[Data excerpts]
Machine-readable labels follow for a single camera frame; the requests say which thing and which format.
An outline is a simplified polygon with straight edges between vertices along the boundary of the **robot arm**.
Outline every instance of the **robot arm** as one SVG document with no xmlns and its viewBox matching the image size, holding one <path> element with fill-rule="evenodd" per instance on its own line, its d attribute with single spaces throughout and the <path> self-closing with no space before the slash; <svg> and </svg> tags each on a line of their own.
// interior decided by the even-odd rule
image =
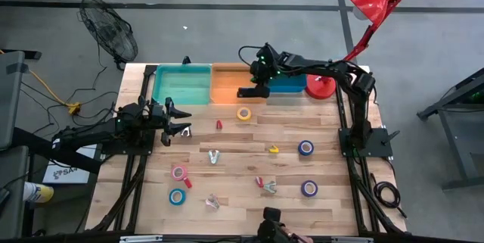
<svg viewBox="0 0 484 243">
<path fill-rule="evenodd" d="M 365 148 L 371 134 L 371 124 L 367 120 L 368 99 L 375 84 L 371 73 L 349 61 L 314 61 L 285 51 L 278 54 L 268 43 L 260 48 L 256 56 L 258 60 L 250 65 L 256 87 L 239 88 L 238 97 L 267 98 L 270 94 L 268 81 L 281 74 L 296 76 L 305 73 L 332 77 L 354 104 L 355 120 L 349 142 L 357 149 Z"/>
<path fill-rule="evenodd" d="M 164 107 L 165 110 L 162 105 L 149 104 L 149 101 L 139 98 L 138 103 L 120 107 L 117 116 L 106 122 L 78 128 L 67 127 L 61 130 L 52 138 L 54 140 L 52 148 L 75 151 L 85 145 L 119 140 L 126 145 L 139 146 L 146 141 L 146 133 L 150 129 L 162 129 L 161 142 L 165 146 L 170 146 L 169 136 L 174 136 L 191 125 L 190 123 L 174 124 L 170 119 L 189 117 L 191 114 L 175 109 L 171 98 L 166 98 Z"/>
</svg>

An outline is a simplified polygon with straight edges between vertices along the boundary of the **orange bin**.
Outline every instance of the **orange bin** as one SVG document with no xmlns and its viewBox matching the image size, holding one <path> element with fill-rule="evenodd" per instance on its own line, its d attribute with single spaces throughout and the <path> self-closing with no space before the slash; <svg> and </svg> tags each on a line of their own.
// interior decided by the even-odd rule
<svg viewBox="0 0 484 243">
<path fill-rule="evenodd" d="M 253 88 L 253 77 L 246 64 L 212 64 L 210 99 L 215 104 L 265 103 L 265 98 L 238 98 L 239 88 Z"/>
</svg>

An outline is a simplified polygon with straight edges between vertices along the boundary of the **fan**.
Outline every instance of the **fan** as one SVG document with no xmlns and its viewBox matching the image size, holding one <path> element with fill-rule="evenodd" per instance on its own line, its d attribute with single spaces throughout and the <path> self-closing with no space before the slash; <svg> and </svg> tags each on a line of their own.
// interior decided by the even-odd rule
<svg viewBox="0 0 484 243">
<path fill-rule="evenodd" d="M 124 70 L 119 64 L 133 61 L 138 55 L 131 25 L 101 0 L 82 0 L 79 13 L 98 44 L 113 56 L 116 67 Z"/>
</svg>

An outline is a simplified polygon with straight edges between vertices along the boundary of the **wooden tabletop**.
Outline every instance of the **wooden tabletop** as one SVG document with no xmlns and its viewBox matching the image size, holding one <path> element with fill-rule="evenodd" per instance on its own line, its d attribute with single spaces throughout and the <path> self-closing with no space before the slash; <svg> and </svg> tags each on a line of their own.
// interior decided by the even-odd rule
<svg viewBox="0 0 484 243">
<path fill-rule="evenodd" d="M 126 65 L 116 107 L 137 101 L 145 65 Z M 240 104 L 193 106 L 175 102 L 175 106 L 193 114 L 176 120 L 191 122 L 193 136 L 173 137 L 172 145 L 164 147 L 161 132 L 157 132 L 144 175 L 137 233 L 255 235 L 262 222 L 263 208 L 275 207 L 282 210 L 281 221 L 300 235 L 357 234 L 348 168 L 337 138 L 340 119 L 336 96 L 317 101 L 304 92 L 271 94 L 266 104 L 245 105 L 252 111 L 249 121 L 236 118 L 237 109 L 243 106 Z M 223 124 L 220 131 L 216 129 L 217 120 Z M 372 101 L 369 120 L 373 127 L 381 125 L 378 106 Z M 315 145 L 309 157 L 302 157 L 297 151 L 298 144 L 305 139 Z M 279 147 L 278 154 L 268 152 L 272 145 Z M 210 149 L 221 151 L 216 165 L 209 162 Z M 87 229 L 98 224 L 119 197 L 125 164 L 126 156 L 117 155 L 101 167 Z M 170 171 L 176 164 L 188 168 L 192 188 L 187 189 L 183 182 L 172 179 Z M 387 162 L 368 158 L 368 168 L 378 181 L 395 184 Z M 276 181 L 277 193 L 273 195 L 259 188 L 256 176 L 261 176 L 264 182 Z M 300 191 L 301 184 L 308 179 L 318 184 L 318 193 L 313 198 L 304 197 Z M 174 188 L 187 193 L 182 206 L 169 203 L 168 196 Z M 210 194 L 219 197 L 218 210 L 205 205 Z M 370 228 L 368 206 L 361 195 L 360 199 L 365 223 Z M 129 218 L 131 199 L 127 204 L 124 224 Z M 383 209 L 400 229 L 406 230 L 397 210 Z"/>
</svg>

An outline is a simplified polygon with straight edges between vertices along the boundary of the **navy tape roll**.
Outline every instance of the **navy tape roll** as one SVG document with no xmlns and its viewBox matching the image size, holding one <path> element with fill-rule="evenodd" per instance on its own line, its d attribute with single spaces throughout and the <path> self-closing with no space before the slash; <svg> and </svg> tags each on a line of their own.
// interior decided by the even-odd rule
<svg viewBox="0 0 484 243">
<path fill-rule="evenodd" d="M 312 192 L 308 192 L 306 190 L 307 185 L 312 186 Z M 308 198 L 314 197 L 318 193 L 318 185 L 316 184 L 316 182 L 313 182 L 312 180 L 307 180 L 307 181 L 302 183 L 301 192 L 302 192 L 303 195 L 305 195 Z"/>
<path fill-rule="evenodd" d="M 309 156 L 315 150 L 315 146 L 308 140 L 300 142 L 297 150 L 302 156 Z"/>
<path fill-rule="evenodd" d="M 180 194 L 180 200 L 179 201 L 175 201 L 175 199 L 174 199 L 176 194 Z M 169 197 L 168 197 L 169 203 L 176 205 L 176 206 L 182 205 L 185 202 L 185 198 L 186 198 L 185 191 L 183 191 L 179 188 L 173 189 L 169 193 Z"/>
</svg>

• [What to produce]:
Your answer should be every line above that contains the word "polygon".

• [Your solution]:
An outline is a simplified polygon with straight edges between vertices along the boundary of the **robot arm**.
An outline is a simplified polygon with straight edges between vertices along the boundary of the **orange bin**.
An outline is a simplified polygon with straight edges between vertices along the boundary of the **fan**.
An outline is a simplified polygon with straight edges between vertices along the boundary of the **wooden tabletop**.
An outline is a simplified polygon with straight edges between vertices along the boundary of the **navy tape roll**.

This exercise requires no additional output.